Keltner is not talking about Victorian displays of prudish concerns.  My Boston-raised mother was an expert at these.  He is talking about ancient and authentic, automatic and essential patterns of negotiating ourselves as members of a socially-bonded species.  My mother could mimic ‘voluntary’ displays that parodied embarrassment, but she lacked the authentic, supposed-to-be hard wired neurological ability to respond normally regarding embarrassment.

It intrigues me that nowhere in Keltner’s writing have I seen the world ‘conscience’ appear.  He is not describing some philosophical, abstract process.  He is talking about a body-based, evolutionarily programmed, physiological response that my mother seemed to be entirely missing.

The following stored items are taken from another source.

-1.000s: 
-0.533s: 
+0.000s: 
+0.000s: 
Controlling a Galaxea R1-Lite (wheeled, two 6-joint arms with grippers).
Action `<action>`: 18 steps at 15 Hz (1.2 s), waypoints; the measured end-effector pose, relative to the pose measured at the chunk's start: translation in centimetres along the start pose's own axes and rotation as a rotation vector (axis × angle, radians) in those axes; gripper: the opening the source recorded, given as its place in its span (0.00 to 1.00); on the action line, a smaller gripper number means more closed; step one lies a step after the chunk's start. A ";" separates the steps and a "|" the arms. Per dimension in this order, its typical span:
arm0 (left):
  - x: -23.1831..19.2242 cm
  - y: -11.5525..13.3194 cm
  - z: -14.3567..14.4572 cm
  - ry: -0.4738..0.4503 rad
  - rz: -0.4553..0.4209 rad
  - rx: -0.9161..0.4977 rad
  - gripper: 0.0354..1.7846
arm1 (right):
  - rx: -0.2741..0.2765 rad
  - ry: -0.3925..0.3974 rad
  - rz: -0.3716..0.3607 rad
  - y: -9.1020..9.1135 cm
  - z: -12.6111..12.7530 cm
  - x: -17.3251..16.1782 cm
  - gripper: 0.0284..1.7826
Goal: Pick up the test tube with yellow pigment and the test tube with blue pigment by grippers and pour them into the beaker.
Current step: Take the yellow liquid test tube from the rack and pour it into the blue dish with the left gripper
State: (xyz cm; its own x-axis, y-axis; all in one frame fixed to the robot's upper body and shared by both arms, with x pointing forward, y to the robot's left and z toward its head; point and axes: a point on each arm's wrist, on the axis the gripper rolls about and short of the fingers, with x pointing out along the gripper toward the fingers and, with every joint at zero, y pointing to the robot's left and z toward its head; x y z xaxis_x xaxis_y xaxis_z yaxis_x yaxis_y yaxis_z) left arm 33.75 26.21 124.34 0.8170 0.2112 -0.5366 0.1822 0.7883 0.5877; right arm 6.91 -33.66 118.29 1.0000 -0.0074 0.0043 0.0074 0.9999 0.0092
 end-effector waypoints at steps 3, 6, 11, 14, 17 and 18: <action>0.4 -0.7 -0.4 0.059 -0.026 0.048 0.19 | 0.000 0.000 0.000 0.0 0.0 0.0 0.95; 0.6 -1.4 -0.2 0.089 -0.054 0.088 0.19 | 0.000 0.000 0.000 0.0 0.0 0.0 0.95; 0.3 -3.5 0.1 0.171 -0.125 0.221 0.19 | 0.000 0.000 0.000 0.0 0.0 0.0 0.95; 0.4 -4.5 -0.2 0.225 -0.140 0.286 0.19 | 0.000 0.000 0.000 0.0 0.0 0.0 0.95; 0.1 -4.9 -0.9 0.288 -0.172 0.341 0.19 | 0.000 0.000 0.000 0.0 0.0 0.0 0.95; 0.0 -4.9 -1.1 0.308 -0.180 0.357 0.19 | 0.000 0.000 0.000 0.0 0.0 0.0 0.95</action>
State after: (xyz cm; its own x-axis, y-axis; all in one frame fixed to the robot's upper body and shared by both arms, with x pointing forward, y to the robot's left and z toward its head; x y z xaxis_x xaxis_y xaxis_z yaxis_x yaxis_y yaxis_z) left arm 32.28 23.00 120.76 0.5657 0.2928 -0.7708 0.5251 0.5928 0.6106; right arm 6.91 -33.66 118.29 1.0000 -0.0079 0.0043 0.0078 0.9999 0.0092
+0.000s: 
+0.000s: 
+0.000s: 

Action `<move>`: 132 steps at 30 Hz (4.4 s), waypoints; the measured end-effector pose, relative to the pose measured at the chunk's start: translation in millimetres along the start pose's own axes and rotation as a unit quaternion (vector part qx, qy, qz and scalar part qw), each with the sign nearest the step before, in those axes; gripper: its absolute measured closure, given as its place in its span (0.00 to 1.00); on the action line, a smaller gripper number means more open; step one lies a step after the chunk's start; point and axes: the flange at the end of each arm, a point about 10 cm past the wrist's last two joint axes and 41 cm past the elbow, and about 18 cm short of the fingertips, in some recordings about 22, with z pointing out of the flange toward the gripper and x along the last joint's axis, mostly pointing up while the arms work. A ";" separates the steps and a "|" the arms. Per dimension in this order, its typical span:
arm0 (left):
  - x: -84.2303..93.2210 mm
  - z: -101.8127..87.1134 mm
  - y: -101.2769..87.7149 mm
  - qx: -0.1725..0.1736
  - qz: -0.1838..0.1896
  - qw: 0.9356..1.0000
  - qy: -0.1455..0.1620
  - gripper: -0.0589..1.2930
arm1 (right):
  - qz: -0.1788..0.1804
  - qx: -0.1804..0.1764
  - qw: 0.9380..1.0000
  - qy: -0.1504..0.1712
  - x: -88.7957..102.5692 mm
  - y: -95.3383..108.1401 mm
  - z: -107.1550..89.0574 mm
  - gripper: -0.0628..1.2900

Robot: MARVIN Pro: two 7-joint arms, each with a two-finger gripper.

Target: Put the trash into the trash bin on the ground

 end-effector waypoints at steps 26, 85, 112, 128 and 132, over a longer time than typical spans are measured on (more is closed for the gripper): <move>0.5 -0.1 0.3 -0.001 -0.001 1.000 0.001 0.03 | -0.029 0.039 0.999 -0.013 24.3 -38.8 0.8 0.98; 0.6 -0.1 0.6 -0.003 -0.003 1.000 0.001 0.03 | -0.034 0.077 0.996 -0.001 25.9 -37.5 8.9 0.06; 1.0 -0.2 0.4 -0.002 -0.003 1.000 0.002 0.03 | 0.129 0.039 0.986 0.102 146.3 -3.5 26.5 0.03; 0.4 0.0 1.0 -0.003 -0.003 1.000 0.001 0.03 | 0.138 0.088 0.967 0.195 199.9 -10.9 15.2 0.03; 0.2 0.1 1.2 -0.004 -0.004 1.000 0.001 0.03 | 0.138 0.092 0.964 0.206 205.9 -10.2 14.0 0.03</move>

Keltner included small pictures in his text of a carved face of the Buddha, a picture of Gandhi and one of the Dalai Lama (page 90) that clearly show the embarrassment-spectrum facial expressions that I find so beautiful to look at.  Now that I have found this new information that lets me think about my abusive mother in a new way, I can realize that I NEVER saw my mother’s face take on any semblance of the expression of authentic, genuine embarrassment.  My mother was tragically missing this key component to being human.  She could never make this statement that Keltner describes:

“….the elements of the embarrassment are fleeting statements the individual makes about his or her respect for the judgment of others.  Embarrassment reveals how much the individual cares about the rules that bind us to one another.  Gaze aversion, head turns to the side and down, the coy smile, and the occasional face touch are perhaps the most potent nonverbal clues we have to an individual’s commitment to the moral order.  These nonverbal cues, in the words of sociologist Erving Goffman, are “acts of devotion…in which an actor celebrates and confirms his relation to a recipient.””  (page 89)

Keltner concludes that embarrassment offers transformation through reconciliation and forgiveness.  “It is in these in-the-moment acts of deference that we honor others, and in so doing, become strong.  It is often when tender and weak that we are alive….” and most closely connected to the fullest experience of living a meaningful life.

++++

Did something change inside of my mother when she was little that disallowed her from ever being able to tolerate the feeling of weakness — and thus vulnerability — that Keltner is describing?